What is expected –
Find all lines with the word "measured" in the material, then copy them.

Start of Collected data

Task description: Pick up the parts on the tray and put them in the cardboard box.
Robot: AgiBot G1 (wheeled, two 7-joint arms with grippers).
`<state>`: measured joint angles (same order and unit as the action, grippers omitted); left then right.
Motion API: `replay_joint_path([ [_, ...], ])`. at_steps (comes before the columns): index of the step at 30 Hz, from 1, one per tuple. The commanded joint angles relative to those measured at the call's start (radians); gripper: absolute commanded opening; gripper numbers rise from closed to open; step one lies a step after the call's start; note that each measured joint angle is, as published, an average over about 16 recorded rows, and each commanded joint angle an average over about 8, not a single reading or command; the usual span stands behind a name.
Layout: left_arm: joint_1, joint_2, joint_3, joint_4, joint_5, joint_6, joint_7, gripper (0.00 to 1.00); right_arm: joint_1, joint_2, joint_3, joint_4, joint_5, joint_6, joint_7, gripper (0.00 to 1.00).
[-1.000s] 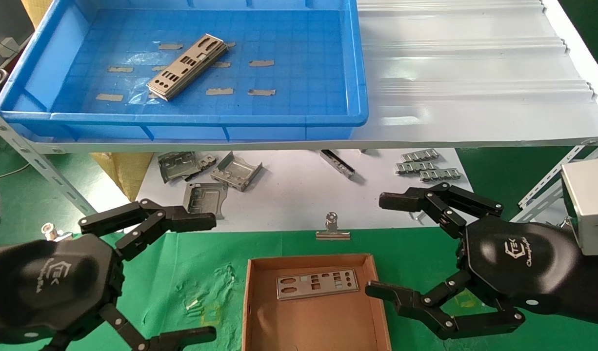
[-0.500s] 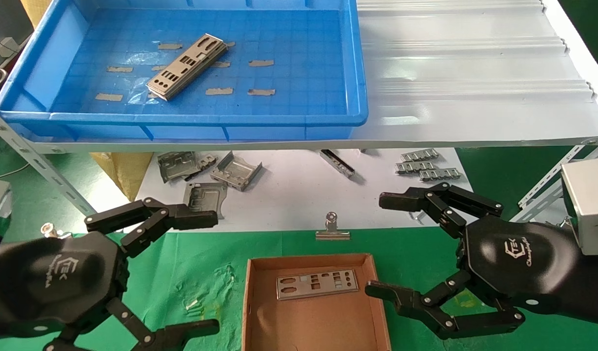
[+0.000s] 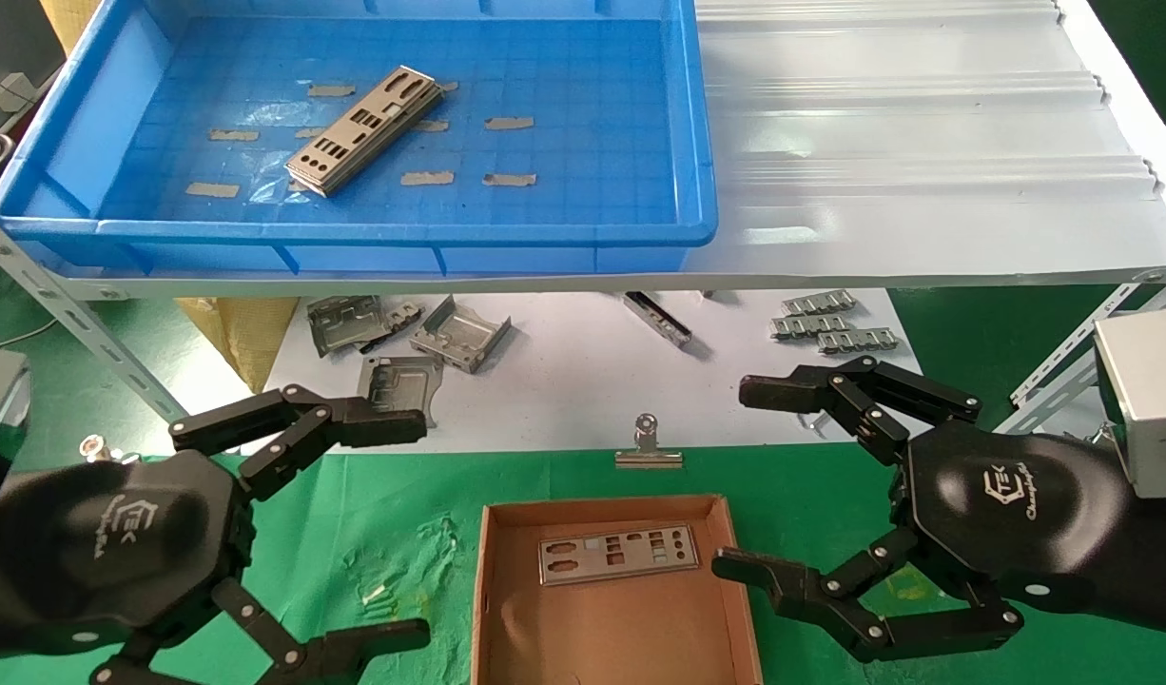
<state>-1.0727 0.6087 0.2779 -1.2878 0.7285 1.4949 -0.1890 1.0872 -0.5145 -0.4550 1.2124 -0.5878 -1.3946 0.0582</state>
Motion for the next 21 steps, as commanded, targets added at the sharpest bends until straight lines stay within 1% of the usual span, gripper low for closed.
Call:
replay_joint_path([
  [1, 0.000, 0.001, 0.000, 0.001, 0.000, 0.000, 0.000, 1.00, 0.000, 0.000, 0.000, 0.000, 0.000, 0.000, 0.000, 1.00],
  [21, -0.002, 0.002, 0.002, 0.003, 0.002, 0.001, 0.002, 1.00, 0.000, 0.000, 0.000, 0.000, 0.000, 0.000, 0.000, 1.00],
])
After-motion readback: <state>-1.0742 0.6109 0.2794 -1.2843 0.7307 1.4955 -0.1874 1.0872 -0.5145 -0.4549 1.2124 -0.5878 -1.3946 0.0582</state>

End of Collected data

The answer –
`<state>`: measured joint angles (same order and unit as the action, grippers omitted); left then right.
Motion API: `replay_joint_path([ [_, ...], ])`. at_steps (comes before the columns): index of the step at 30 Hz, from 1, one per tuple. The commanded joint angles relative to those measured at the call's start (radians); gripper: absolute commanded opening; gripper numbers rise from closed to open; step one lies a step after the call's start; note that each measured joint angle is, as published, an average over about 16 recorded rows, and each commanded joint angle an average over about 8, not a single reading or command; the usual span stands behind a name.

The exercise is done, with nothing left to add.